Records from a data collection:
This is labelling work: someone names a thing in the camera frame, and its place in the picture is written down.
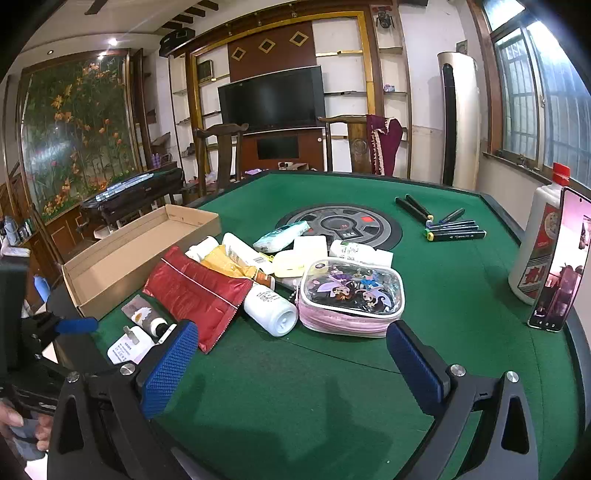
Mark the black television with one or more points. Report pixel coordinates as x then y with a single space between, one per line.
272 99

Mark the white bottle with green label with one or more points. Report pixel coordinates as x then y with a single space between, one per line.
351 249

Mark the pale yellow soap case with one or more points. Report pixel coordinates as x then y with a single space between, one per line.
288 264

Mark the black marker yellow cap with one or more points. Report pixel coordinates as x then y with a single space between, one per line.
459 235

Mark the small framed picture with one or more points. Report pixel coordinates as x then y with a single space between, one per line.
206 71

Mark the smartphone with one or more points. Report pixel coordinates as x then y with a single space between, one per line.
561 277

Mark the orange flower wall mural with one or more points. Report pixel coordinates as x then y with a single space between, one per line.
78 134

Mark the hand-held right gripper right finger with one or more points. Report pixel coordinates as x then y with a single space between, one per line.
415 364

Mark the large white power adapter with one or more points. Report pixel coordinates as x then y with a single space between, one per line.
310 244

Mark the thin dark pen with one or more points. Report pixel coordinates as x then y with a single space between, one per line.
449 215

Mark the white square container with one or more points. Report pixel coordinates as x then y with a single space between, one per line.
127 348

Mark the white bottle with stepped cap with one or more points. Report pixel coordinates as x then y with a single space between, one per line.
272 311

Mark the clear pink cartoon pouch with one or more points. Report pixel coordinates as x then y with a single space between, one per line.
351 295

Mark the barred window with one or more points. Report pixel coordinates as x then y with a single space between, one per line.
521 101

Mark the round grey table centre panel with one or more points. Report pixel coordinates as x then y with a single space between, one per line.
364 221

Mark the white red liquor bottle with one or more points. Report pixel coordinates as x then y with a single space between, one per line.
535 240

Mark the white tower air conditioner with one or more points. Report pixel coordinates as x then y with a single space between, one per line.
466 120

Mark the blue bottle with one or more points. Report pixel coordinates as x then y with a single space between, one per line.
41 287

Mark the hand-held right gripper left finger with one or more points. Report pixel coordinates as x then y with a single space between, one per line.
171 364

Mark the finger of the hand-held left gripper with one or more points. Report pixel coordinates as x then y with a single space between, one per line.
78 326

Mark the black marker green cap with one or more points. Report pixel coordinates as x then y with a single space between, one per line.
457 229

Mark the white blue ointment box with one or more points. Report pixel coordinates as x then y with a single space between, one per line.
242 254

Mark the black marker purple cap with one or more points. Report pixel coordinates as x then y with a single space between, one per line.
455 224

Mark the person's left hand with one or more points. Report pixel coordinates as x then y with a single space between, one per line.
11 417

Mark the white bottle with red label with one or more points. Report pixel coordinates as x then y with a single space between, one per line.
203 247

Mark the wooden wall shelf unit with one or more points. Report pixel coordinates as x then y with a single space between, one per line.
277 50

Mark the small cardboard box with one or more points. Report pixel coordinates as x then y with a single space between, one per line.
295 166

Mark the shallow cardboard box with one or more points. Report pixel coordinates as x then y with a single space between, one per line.
138 249

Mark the black box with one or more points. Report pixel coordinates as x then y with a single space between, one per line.
178 41

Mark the red foil packet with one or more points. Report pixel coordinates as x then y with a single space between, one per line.
194 295

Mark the yellow foil packet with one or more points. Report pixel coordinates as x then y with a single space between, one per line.
221 265

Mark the plain wooden chair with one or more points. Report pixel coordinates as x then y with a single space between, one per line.
224 152

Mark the teal cartoon tissue pack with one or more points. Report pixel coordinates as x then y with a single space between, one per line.
281 236

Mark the long black pen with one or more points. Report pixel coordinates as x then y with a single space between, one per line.
419 206
411 211

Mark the wooden chair with round carving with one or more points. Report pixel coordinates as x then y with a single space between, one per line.
358 147

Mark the pink plastic item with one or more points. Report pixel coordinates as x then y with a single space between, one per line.
253 171

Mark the maroon fringed cloth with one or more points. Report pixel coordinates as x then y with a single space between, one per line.
385 138

§ **To do**: Once the pictures are removed, set down what remains of the entries above exactly.

§ **Final answer**:
This is labelling work: someone names a thing in the camera frame, and its place in the picture is written down.
Mark the black television with one or more points. Report pixel coordinates as x then y with a single space between, one per line.
272 99

Mark the white bottle with green label with one or more points. Report pixel coordinates as x then y with a single space between, one per line.
351 249

Mark the pale yellow soap case with one or more points. Report pixel coordinates as x then y with a single space between, one per line.
288 264

Mark the black marker yellow cap with one or more points. Report pixel coordinates as x then y with a single space between, one per line.
459 235

Mark the small framed picture with one or more points. Report pixel coordinates as x then y with a single space between, one per line.
206 71

Mark the smartphone with one or more points. Report pixel coordinates as x then y with a single space between, one per line.
561 277

Mark the orange flower wall mural with one or more points. Report pixel coordinates as x then y with a single space between, one per line.
78 134

Mark the hand-held right gripper right finger with one or more points. Report pixel coordinates as x then y with a single space between, one per line.
415 364

Mark the large white power adapter with one or more points. Report pixel coordinates as x then y with a single space between, one per line.
310 244

Mark the thin dark pen with one or more points. Report pixel coordinates as x then y with a single space between, one per line.
449 215

Mark the white square container with one or more points. Report pixel coordinates as x then y with a single space between, one per line.
127 348

Mark the white bottle with stepped cap with one or more points. Report pixel coordinates as x then y with a single space between, one per line.
272 311

Mark the clear pink cartoon pouch with one or more points. Report pixel coordinates as x then y with a single space between, one per line.
351 295

Mark the barred window with one or more points. Report pixel coordinates as x then y with a single space between, one per line.
521 101

Mark the round grey table centre panel with one or more points. Report pixel coordinates as x then y with a single space between, one per line.
364 221

Mark the white red liquor bottle with one or more points. Report pixel coordinates as x then y with a single space between, one per line.
535 240

Mark the white tower air conditioner with one or more points. Report pixel coordinates as x then y with a single space between, one per line.
466 120

Mark the blue bottle with one or more points. Report pixel coordinates as x then y with a single space between, one per line.
41 287

Mark the hand-held right gripper left finger with one or more points. Report pixel coordinates as x then y with a single space between, one per line.
171 364

Mark the finger of the hand-held left gripper with one or more points. Report pixel coordinates as x then y with a single space between, one per line.
78 326

Mark the black marker green cap with one or more points. Report pixel coordinates as x then y with a single space between, one per line.
457 229

Mark the white blue ointment box with one or more points. Report pixel coordinates as x then y with a single space between, one per line.
242 254

Mark the black marker purple cap with one or more points. Report pixel coordinates as x then y with a single space between, one per line.
455 224

Mark the person's left hand with one or more points. Report pixel coordinates as x then y with a single space between, one per line.
11 417

Mark the white bottle with red label with one or more points. Report pixel coordinates as x then y with a single space between, one per line.
203 247

Mark the wooden wall shelf unit with one or more points. Report pixel coordinates as x then y with a single space between, one per line.
277 50

Mark the small cardboard box with one or more points. Report pixel coordinates as x then y with a single space between, one per line.
295 166

Mark the shallow cardboard box with one or more points. Report pixel coordinates as x then y with a single space between, one per line.
138 249

Mark the black box with one or more points. Report pixel coordinates as x then y with a single space between, one per line.
178 41

Mark the red foil packet with one or more points. Report pixel coordinates as x then y with a single space between, one per line.
194 295

Mark the yellow foil packet with one or more points. Report pixel coordinates as x then y with a single space between, one per line.
221 265

Mark the plain wooden chair with one or more points. Report pixel coordinates as x then y with a single space between, one per line.
224 152

Mark the teal cartoon tissue pack with one or more points. Report pixel coordinates as x then y with a single space between, one per line.
281 236

Mark the long black pen with one or more points. Report pixel coordinates as x then y with a single space between, one per line.
419 206
411 211

Mark the wooden chair with round carving with one or more points. Report pixel coordinates as x then y with a single space between, one per line.
358 147

Mark the pink plastic item with one or more points. Report pixel coordinates as x then y with a single space between, one per line.
253 171

Mark the maroon fringed cloth with one or more points. Report pixel coordinates as x then y with a single space between, one per line.
385 138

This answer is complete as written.